Re: [RFC PATCH 13/19] x86/resctrl: Add PLZA state tracking and context switch handling
From: Ben Horgan
Date: Thu Feb 19 2026 - 12:33:35 EST
Hi Tony,
On 2/18/26 16:44, Luck, Tony wrote:
> On Tue, Feb 17, 2026 at 03:55:44PM -0800, Reinette Chatre wrote:
>> Hi Tony,
>>
>> On 2/17/26 2:52 PM, Luck, Tony wrote:
>>> On Tue, Feb 17, 2026 at 02:37:49PM -0800, Reinette Chatre wrote:
>>>> Hi Tony,
>>>>
>>>> On 2/17/26 1:44 PM, Luck, Tony wrote:
>>>>>>>>> I'm not sure if this would happen in the real world or not.
>>>>>>>>
>>>>>>>> Ack. I would like to echo Tony's request for feedback from resctrl users
>>>>>>>> https://lore.kernel.org/lkml/aYzcpuG0PfUaTdqt@agluck-desk3/
>>>>>>>
>>>>>>> Indeed. This is all getting a bit complicated.
>>>>>>>
>>>>>>
>>>>>> ack
>>>>>
>>>>> We have several proposals so far:
>>>>>
>>>>> 1) Ben's suggestion to use the default group (either with a Babu-style
>>>>> "plza" file just in that group, or a configuration file under "info/").
>>>>>
>>>>> This is easily the simplest for implementation, but has no flexibility.
>>>>> Also requires users to move all the non-critical workloads out to other
>>>>> CTRL_MON groups. Doesn't steal a CLOSID/RMID.
>>>>>
>>>>> 2) My thoughts are for a separate group that is only used to configure
>>>>> the schemata. This does allocate a dedicated CLOSID/RMID pair. Those
>>>>> are used for all tasks when in kernel mode.
>>>>>
>>>>> No context switch overhead. Has some flexibility.
>>>>>
>>>>> 3) Babu's RFC patch. Designates an existing CTRL_MON group as the one
>>>>> that defines kernel CLOSID/RMID. Tasks and CPUs can be assigned to this
>>>>> group in addition to belonging to another group than defines schemata
>>>>> resources when running in non-kernel mode.
>>>>> Tasks aren't required to be in the kernel group, in which case they
>>>>> keep the same CLOSID in both user and kernel mode. When used in this
>>>>> way there will be context switch overhead when changing between tasks
>>>>> with different kernel CLOSID/RMID.
>>>>>
>>>>> 4) Even more complex scenarios with more than one user configurable
>>>>> kernel group to give more options on resources available in the kernel.
>>>>>
>>>>>
>>>>> I had a quick pass as coding my option "2". My UI to designate the
>>>>> group to use for kernel mode is to reserve the name "kernel_group"

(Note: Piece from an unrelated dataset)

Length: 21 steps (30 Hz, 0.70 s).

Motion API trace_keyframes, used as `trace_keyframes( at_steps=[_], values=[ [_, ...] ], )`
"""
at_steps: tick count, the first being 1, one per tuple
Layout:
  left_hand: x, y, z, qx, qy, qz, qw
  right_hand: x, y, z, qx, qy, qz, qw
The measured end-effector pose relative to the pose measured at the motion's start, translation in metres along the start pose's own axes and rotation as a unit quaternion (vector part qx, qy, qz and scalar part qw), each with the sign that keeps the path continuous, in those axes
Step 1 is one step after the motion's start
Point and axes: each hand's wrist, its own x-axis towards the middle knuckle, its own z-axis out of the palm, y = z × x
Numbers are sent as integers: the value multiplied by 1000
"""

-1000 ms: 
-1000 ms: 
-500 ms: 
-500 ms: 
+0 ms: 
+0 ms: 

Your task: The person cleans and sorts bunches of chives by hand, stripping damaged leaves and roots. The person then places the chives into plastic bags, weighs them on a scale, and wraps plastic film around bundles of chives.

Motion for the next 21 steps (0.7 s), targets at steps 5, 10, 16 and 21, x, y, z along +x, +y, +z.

>>>>> when making CTRL_MON groups. Some tweaks to avoid creating the
>>>>> "tasks", "cpus", and "cpus_list" files (which might be done more
>>>>> elegantly), and "mon_groups" directory in this group.
>>>>
>>>> Should the decision of whether context switch overhead is acceptable
>>>> not be left up to the user?
>>>
>>> When someone comes up with a convincing use case to support one set of
>>> kernel resources when interrupting task A, and a different set of
>>> resources when interrupting task B, we should certainly listen.
>>
>> Absolutely. Someone can come up with such use case at any time tough. This
>> could be, and as has happened with some other resctrl interfaces, likely will be
>> after this feature has been supported for a few kernel versions. What timeline
>> should we give which users to share their use cases with us? Even if we do hear
>> from some users will that guarantee that no such use case will arise in the
>> future? Such predictions of usage are difficult for me and I thus find it simpler
>> to think of flexible ways to enable the features that we know the hardware supports.
>>
>> This does not mean that a full featured solution needs to be implemented from day 1.

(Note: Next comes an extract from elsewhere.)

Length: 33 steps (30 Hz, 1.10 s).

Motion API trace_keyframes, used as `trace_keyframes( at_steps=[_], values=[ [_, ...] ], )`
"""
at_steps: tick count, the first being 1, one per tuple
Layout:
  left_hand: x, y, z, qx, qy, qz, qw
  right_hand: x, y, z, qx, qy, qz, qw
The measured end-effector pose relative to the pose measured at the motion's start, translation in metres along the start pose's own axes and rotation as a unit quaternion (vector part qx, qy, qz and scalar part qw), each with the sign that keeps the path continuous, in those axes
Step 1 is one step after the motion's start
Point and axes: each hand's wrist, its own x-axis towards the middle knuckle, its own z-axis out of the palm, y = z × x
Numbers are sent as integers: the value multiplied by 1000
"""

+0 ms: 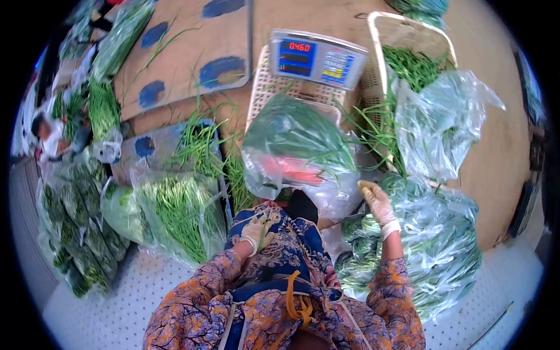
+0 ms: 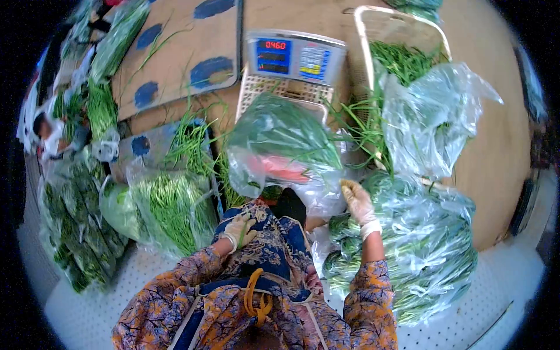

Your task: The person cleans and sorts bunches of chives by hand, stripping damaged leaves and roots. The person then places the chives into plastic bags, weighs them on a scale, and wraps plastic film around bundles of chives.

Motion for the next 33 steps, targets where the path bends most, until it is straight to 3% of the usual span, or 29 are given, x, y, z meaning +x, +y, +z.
trace_keyframes(
  at_steps=[1,6,8,14,18,20,22,24,25,28,30,32,33],
  values=[
    [-5,-9,8,78,2,-4,997,-1,0,17,-26,-25,5,999],
    [-15,-57,66,-20,-14,-6,1000,-8,-27,89,-120,-80,7,990],
    [3,-89,126,-170,-34,44,984,-12,-37,120,-170,-92,5,981],
    [-17,-146,218,-295,96,150,939,-34,-18,232,-235,-166,-27,957],
    [-78,-188,203,-343,72,57,935,-69,-5,337,-310,-225,-41,923],
    [-80,-210,229,-363,139,26,921,-79,-2,387,-278,-277,-3,920],
    [-79,-230,228,-389,143,14,910,-69,24,427,-295,-320,-20,900],
    [-67,-246,216,-430,180,-18,885,-54,47,463,-231,-290,-65,926],
    [-56,-251,212,-441,251,-4,861,-44,52,480,-235,-298,-64,923],
    [1,-268,201,-496,300,-2,815,7,62,525,-172,-269,-108,942],
    [39,-274,195,-538,306,-13,785,43,74,548,-174,-219,-207,938],
    [79,-276,196,-539,351,-5,766,63,48,570,-345,-147,-326,868],
    [94,-276,197,-535,354,-5,767,72,40,581,-350,-167,-299,872]
  ],
)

>> If folks believe there are "no valid use cases" today resctrl still needs to prepare for
>> how it can grow to support full hardware capability and hardware designs in the
>> future.
>>
>> Also, please also consider not just resources for kernel work but also monitoring for
>> kernel work. I do think, for example, a reasonable use case may be to determine
>> how much memory bandwidth the kernel uses on behalf of certain tasks.
>>
>>>> I assume that, just like what is currently done for x86's MSR_IA32_PQR_ASSOC,
>>>> the needed registers will only be updated if there is a new CLOSID/RMID needed
>>>> for kernel space.
>>>
>>> Babu's RFC does this.
>>
>> Right.
>>
>>>
>>>> Are you suggesting that just this checking itself is too
>>>> expensive to justify giving user space more flexibility by fully enabling what
>>>> the hardware supports? If resctrl does draw such a line to not enable what
>>>> hardware supports it should be well justified.
>>>
>>> The check is likley light weight (as long as the variables to be
>>> compared reside in the same cache lines as the exisitng CLOSID
>>> and RMID checks). So if there is a use case for different resources
>>> when in kernel mode, then taking this path will be fine.
>>
>> Why limit this to knowing about a use case? As I understand this feature can be
>> supported in a flexible way without introducing additional context switch overhead
>> if the user prefers to use just one allocation for all kernel work. By being
>> configurable and allowing resctrl to support more use cases in the future resctrl
>> does not paint itself into a corner. This allows resctrl to grow support so that
>> the user can use all capabilities of the hardware with understanding that it will
>> increase context switch time.
>>
>> Reinette
>
> How about this idea for extensibility.
>
> Rename Babu's "plza" file to "plza_mode". Instead of just being an
> on/off switch, it may accept multiple possible requests.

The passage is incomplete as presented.